**EXERCISE DIRECTIONS**
Gather the lines from the material that contain "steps".

**RECORDED INFORMATION**
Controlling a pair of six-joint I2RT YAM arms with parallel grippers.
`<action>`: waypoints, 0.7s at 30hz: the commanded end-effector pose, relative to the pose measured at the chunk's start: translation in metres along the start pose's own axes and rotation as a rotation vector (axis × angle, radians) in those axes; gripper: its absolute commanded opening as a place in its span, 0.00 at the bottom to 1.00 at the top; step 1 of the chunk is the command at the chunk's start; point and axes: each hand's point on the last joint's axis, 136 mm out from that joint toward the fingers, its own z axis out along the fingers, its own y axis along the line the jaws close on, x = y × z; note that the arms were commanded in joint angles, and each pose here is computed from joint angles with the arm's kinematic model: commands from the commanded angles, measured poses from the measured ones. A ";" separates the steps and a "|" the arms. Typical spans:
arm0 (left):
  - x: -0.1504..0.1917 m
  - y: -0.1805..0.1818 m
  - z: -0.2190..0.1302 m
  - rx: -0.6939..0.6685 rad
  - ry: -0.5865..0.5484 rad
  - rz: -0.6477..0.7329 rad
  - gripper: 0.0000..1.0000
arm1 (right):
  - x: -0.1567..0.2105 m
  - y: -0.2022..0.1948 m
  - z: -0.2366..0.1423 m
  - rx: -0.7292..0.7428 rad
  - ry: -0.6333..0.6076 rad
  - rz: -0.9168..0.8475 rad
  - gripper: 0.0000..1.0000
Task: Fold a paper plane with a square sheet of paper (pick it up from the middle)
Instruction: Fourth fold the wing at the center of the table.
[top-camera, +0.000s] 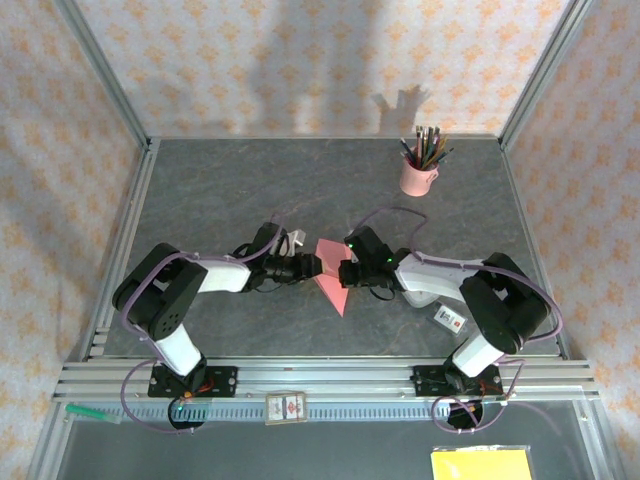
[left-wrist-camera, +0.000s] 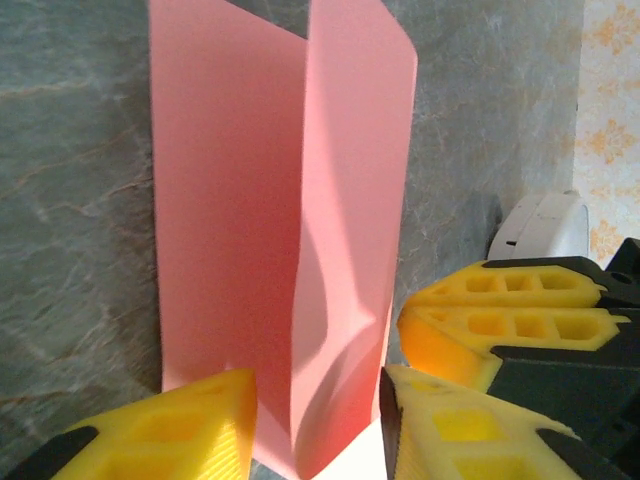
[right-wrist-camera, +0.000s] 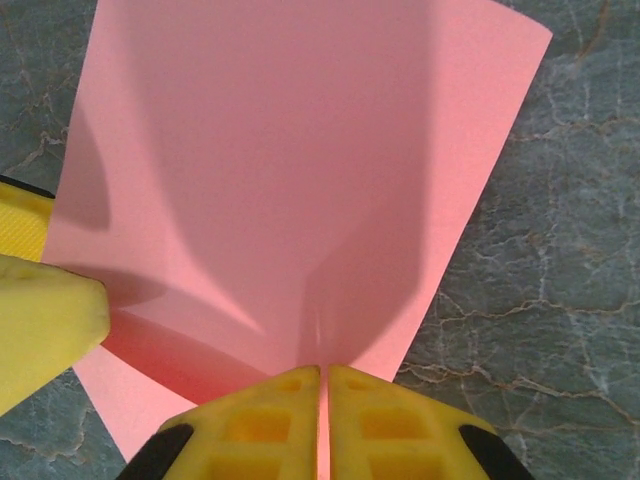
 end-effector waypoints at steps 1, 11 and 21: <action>0.000 -0.005 0.005 0.015 0.022 0.036 0.35 | 0.001 -0.008 0.002 0.030 -0.005 -0.016 0.10; 0.002 -0.021 0.001 0.106 0.021 0.071 0.30 | -0.001 -0.008 0.007 0.041 0.002 -0.030 0.10; 0.013 -0.011 0.004 0.086 0.061 0.097 0.30 | -0.003 -0.006 0.011 0.038 0.012 -0.041 0.10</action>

**SOLUTION TO THIS EXERCISE**
`<action>`: waypoints, 0.7s at 30hz: the commanded end-effector pose, relative to the pose measured at the chunk's start: translation in metres along the start pose's own axes and rotation as a rotation vector (axis × angle, radians) in those axes; gripper: its absolute commanded opening as a place in its span, 0.00 at the bottom to 1.00 at the top; step 1 of the chunk is the command at the chunk's start; point and axes: each hand's point on the last joint's axis, 136 mm out from that joint toward the fingers, its own z axis out along the fingers, its own y axis along the line the jaws close on, x = y × z; note that the arms were commanded in joint angles, and each pose here is computed from joint angles with the arm's kinematic model: commands from the commanded angles, measured poses from the measured ones. A ";" separates the steps and a "|" the arms. Typical spans:
 end-effector waypoints at steps 1, 11 and 21: <action>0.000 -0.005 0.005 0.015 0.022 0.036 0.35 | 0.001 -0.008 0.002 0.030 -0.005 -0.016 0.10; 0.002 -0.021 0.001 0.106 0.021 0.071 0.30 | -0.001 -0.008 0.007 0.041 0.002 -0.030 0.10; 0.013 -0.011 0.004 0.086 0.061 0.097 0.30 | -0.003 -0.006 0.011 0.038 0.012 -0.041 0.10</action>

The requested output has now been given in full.